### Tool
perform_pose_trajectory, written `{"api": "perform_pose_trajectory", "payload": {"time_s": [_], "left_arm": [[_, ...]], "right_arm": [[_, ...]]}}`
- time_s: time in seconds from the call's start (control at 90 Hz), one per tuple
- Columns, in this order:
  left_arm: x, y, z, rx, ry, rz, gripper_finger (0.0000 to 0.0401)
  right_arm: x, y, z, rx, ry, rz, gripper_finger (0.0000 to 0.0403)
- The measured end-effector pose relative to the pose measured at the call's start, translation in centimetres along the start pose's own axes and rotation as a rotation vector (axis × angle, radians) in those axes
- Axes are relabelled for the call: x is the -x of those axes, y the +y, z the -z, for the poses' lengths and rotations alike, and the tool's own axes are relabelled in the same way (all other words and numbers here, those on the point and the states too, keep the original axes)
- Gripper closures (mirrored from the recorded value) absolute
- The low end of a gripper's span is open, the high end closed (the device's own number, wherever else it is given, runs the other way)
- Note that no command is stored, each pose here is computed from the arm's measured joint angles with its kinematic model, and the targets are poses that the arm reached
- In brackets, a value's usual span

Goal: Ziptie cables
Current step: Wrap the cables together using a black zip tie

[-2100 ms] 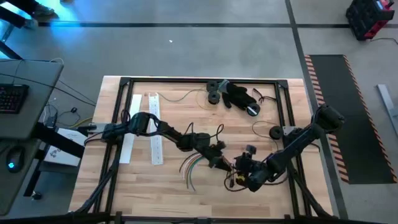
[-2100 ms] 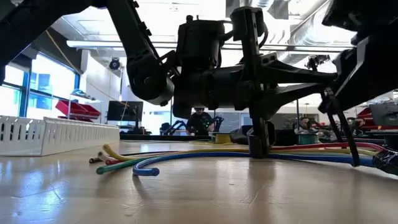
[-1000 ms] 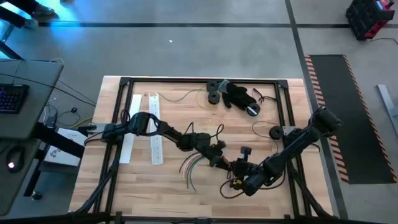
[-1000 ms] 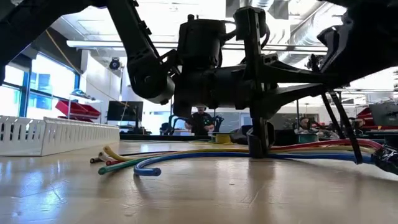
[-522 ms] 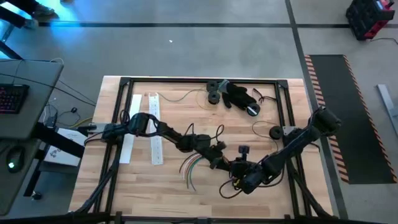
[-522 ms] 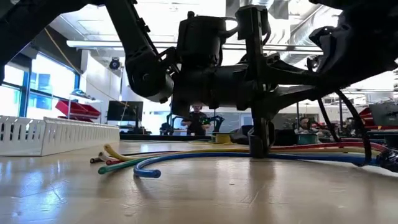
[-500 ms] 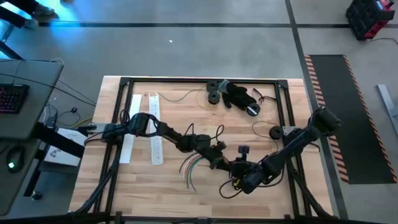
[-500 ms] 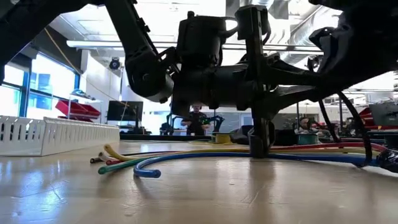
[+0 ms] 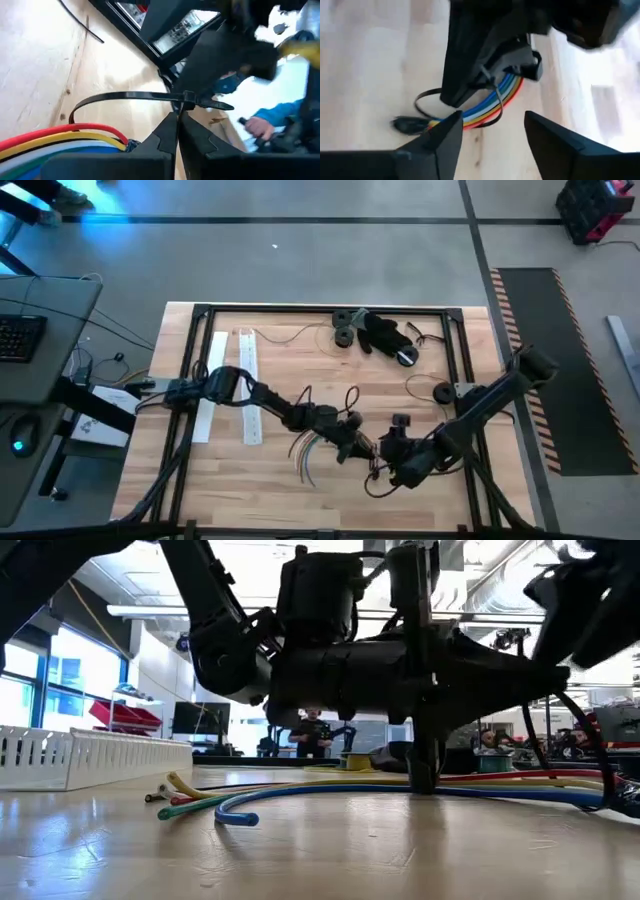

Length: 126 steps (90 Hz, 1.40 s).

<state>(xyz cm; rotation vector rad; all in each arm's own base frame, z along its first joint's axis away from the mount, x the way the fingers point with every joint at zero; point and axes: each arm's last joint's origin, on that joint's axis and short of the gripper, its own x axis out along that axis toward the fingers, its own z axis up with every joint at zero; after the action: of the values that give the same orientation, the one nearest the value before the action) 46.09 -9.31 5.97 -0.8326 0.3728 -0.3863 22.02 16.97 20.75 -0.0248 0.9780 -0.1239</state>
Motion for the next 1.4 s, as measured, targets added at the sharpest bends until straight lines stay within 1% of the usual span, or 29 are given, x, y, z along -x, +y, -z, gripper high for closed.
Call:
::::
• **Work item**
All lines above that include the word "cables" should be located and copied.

• **Written response**
Goal: Ziptie cables
Current step: Wrap the cables together using a black zip tie

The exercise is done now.